Lukram Ojit Kumar, Sharma Ramkishor
LifeSan Clinical Research, Division of Centaur Pharmaceuticals Pvt. Ltd, Centaur House, Near Hotel Grand Hyatt, Vakola, Santacruz (E), Mumbai, 400055, India.
Biomed Chromatogr. 2014 Aug;28(8):1147-55. doi: 10.1002/bmc.3136. Epub 2014 Feb 24.
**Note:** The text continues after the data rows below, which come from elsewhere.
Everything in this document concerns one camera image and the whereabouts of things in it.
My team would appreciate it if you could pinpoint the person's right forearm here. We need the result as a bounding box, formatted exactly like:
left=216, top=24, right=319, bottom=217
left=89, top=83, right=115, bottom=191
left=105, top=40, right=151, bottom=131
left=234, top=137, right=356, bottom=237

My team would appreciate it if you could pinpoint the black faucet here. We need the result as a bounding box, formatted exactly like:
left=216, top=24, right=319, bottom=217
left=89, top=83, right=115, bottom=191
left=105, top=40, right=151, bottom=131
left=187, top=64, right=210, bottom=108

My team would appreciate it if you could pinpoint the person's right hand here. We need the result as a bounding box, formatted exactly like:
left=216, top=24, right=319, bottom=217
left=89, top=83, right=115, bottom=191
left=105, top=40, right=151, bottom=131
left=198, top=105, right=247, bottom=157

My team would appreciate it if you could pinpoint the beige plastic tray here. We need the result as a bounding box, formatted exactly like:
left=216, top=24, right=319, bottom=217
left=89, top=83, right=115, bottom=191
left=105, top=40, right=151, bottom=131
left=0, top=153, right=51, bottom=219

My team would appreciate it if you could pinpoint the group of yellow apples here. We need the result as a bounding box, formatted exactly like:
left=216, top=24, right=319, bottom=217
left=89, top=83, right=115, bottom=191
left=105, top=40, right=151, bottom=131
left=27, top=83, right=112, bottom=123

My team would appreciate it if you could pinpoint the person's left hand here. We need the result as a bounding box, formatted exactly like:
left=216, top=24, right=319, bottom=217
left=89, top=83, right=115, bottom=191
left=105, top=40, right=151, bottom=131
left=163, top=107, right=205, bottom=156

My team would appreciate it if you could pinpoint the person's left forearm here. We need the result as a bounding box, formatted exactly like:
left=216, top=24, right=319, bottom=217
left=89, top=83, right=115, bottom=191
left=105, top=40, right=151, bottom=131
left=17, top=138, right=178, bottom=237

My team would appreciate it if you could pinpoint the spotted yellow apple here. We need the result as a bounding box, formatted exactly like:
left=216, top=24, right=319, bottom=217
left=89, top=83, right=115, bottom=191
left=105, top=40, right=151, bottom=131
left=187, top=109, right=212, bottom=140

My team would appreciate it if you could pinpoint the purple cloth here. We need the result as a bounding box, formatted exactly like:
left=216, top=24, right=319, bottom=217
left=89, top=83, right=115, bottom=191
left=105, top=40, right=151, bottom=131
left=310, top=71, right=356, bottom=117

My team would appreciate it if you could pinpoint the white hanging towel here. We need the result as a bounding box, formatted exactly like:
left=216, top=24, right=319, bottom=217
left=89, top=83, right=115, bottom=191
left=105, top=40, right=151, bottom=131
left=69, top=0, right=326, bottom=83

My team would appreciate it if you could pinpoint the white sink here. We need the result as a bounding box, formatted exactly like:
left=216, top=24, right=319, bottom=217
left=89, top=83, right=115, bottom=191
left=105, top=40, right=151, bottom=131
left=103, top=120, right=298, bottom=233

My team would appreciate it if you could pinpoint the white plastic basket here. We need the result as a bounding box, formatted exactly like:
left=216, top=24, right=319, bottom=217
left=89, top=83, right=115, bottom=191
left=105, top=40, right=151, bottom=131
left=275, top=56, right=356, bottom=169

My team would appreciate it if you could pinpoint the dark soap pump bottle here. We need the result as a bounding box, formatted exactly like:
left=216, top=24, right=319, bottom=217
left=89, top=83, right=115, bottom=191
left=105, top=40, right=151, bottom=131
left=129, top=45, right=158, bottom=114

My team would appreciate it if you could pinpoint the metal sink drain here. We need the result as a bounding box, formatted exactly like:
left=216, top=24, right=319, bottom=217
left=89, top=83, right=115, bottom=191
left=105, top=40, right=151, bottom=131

A simple and sensitive liquid chromatography tandem mass spectrometry method has been developed for the quantification of ambrisentan (AMB) in human plasma using midazolam (MID) as an internal standard (IS). Chromatographic separation was performed using a Beta Basic-8 (50 × 4.6 mm, 5 µm) column with an isocratic mobile phase. AMB and MID were detected with proton adducts at m/z 379.09 → 303.12 and 326.15 → 291.14 in multiple reaction monitoring-positive mode, respectively. A solid-phase extraction method was used for extraction of the analyte and IS from the plasma samples. The method was shown to be reproducible and reliable with within-run precision <11%, between-run precision <14% and linear concentration range from 10.0 to 2000.2 ng/mL, with a correlation coefficient (r(2) ) of >0.995. The method was successfully applied to a pharmacokinetic study of oral administration of AMB (10 mg) in 24 healthy Indian male human volunteers under fasting conditions.
已开发出一种简单且灵敏的液相色谱串联质谱法,以咪达唑仑(MID)作为内标(IS),用于定量测定人血浆中的安立生坦(AMB)。使用Beta Basic - 8(50×4.6 mm,5 µm)色谱柱和等度流动相进行色谱分离。在多反应监测阳性模式下,分别在m/z 379.09→303.12和326.15→291.14处检测到AMB和MID的质子加合物。采用固相萃取法从血浆样品中提取分析物和内标。该方法具有重现性和可靠性,批内精密度<11%,批间精密度<14%,线性浓度范围为10.0至2000.2 ng/mL,相关系数(r(2))>0.995。该方法已成功应用于24名健康印度男性人类志愿者在禁食条件下口服AMB(10 mg)的药代动力学研究。